Tag Archives: writing studies
Allowing children to risk expression of their thoughts and feelings in an imaginative way is one of the best things that you can do for them. When expressed via the written word, you have creative writing. Be it fiction or nonfiction, poetry or prose, well-developed or hardly so, creative writing is a fundamental tool of self-empowerment.
As the legendary Dr. Seuss noted, “I like nonsense, it wakes up the brain cells. Fantasy is a necessary ingredient of living.”
Through creative writing, your child will learn how to, or gain more practice in:
- Creating something from nothing
- Publishing (should that be your choice)

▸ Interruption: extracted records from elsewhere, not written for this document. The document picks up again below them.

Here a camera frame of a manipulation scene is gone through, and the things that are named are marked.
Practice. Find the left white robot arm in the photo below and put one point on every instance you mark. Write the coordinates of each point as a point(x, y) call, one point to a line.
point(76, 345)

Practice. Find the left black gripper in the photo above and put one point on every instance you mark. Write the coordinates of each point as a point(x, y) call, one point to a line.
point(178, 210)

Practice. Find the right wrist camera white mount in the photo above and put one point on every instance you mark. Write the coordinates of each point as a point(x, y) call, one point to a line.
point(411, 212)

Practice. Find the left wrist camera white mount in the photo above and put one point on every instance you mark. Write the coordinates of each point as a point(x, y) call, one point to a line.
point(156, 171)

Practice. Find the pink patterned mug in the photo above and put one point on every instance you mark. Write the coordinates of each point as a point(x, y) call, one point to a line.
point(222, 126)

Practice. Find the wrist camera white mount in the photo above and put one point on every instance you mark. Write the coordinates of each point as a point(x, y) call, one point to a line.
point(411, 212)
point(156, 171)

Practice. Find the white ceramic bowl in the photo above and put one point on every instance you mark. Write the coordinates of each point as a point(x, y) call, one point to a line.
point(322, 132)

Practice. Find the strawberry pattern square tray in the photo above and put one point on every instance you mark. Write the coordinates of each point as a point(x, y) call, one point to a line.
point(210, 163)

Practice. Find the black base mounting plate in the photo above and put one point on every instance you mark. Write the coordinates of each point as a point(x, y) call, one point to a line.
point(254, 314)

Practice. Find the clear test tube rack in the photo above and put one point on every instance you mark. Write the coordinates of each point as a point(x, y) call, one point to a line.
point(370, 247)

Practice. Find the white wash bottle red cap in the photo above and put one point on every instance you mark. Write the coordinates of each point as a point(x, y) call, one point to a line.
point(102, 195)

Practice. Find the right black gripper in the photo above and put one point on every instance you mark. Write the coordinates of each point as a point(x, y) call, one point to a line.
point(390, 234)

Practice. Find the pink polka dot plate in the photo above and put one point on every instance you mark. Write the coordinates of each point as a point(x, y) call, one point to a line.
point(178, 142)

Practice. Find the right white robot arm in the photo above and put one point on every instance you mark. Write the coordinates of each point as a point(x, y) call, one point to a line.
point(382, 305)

Another beautiful facet of creative writing is that age isn’t much a factor. If your child can speak, then they can also express themselves through writing. How? Easy…
My four-year-old tells the story and I write it. Every now and then, I’ll toss in a prompt, asking her for the character’s name or “What happens next?” You should see her face when I read it back to her. And though my eight-year-old is a little more advanced, he requires more guidance. Given good questions, he gets the ball rolling in no time.
Be careful not to assume that pre-teens and older children will quickly grasp the skill, or be bored with it. Instead, give them an array of topics—always reserving the right to choose their own. Once they’ve latched to a story, have them zoom in on that piece. Refine it at least three times a week, according to a planned curve (e.g. lessons on depth, originality, vividness, and fearlessness) or a good old fashioned spontaneous one.
For teens—or anyone who’s ready, for that much—diversify the writing genre. Dabble in business, technical, journalism, marketing, script writing, or whichever s/he happens to want to try. For instance, they can rewrite the script of one of their favorite television episodes or create a flyer for an upcoming event (real or imagined).
The point is just to get them writing, and knowing that with time and practice, it gets easier. I’ve taught adults who were trying their hand at creative writing for the first time, learn it and love it. And by learning it, I mean finding their voice and owning it!
In turn, with consistent writing, all age ranges improved their overall communication skills and comprehension levels. Others have also experienced an upturn in their:
- Love of reading
- Curiosity of other arts
- Elected solitude
Have you tried creative writing? If so, how does it flow into your homeschooling environment?